| WORK REQUIRED |
Somewhere below is a line with "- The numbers" and, later, a line with "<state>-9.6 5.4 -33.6"; repeat those two lines and all the lines between them, exactly as they are.

| GIVEN INFORMATION |
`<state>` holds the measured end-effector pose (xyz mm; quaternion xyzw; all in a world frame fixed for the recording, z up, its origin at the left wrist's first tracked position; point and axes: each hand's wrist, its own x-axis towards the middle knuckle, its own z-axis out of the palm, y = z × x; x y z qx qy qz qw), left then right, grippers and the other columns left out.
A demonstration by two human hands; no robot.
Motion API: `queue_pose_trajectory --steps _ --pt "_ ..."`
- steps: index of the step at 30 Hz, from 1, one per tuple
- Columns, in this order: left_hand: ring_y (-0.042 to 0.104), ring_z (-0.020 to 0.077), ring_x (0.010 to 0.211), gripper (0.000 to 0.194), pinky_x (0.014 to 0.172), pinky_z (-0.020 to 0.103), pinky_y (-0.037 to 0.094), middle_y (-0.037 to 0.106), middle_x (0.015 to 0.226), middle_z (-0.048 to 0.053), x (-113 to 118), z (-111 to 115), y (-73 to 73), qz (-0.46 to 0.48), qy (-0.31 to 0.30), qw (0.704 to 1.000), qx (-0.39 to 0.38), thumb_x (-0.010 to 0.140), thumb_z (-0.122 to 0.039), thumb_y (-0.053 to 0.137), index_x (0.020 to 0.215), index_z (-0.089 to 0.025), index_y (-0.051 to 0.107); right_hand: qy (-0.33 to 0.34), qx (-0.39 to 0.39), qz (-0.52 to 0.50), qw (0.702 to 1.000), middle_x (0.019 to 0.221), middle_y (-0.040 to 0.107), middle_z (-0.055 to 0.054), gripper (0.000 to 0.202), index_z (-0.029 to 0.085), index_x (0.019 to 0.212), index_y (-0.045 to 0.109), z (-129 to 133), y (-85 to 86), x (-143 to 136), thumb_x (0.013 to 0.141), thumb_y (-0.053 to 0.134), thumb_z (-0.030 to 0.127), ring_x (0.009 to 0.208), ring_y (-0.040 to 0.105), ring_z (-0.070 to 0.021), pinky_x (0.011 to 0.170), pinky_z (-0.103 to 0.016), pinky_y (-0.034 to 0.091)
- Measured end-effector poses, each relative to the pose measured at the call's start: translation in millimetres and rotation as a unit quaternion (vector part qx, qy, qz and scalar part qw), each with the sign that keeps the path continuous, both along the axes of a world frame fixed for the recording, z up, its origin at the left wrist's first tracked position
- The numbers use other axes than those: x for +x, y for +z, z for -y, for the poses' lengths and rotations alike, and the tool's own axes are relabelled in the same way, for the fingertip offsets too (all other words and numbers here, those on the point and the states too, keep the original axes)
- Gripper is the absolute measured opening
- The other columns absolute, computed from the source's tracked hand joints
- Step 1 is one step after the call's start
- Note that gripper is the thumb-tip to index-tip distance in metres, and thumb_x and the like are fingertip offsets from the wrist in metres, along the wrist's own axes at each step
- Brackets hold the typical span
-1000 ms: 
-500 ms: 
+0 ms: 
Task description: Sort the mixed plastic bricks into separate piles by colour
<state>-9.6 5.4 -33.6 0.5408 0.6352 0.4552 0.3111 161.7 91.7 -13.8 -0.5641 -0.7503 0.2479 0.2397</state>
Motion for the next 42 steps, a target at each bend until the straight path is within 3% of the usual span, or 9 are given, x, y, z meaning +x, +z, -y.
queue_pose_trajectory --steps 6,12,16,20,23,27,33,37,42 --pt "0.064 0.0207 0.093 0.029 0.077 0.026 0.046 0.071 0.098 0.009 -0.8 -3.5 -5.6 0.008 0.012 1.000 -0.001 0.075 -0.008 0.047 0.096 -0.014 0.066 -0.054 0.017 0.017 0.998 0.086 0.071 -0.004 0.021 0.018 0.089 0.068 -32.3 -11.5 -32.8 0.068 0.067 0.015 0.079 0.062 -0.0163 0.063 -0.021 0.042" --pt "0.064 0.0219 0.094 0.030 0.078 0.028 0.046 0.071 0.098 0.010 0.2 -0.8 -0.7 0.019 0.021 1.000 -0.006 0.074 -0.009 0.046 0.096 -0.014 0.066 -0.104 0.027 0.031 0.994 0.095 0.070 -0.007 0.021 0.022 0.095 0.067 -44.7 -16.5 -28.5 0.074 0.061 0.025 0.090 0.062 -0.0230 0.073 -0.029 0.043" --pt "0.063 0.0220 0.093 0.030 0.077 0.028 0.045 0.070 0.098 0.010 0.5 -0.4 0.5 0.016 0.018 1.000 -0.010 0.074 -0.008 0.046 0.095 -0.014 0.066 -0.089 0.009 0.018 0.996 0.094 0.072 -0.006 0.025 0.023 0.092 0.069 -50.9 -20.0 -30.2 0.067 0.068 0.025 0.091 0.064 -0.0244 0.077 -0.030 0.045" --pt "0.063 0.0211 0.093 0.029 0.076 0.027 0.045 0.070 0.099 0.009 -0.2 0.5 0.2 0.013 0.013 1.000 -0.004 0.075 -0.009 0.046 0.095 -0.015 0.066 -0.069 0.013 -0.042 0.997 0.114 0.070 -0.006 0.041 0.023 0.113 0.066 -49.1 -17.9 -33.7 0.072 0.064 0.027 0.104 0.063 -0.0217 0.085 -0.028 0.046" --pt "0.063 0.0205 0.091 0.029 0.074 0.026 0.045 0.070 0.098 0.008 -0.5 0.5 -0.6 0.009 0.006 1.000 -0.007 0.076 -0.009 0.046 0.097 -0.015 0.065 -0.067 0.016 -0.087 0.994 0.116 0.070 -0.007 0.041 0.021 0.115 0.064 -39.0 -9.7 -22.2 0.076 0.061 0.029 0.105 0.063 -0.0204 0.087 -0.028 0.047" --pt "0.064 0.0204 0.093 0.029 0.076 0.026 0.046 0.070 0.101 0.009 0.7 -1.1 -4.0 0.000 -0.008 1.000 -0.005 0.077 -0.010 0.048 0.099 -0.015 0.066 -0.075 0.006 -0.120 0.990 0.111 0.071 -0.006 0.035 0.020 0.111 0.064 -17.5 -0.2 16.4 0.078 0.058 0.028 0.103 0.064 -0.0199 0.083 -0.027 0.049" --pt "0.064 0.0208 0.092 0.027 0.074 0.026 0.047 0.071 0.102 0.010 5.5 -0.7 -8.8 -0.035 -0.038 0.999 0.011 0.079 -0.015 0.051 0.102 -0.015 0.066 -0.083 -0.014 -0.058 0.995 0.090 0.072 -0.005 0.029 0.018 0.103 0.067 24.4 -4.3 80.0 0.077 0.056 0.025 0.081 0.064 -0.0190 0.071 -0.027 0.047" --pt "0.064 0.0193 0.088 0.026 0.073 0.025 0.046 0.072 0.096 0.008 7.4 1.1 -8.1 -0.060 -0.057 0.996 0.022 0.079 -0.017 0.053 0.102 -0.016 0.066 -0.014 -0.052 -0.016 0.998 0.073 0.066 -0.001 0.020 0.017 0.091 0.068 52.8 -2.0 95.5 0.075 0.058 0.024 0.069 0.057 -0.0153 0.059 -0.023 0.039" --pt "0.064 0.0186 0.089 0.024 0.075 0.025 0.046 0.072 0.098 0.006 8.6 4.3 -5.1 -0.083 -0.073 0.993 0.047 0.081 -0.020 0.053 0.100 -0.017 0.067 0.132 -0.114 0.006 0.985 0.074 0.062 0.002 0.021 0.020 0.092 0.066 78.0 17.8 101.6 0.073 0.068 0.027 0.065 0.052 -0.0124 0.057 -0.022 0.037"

| SOLUTION TO THIS EXERCISE |
- The numbers use other axes than those: x for +x, y for +z, z for -y, for the poses' lengths and rotations alike, and the tool's own axes are relabelled in the same way, for the fingertip offsets too (all other words and numbers here, those on the point and the states too, keep the original axes)
- Gripper is the absolute measured opening
- The other columns absolute, computed from the source's tracked hand joints
- Step 1 is one step after the call's start
- Note that gripper is the thumb-tip to index-tip distance in metres, and thumb_x and the like are fingertip offsets from the wrist in metres, along the wrist's own axes at each step
- Brackets hold the typical span
-1000 ms: 
-500 ms: 
+0 ms: 
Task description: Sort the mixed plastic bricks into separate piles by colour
<state>-9.6 5.4 -33.6 0.5408 0.6352 0.4552 0.3111 161.7 91.7 -13.8 -0.5641 -0.7503 0.2479 0.2397</state>

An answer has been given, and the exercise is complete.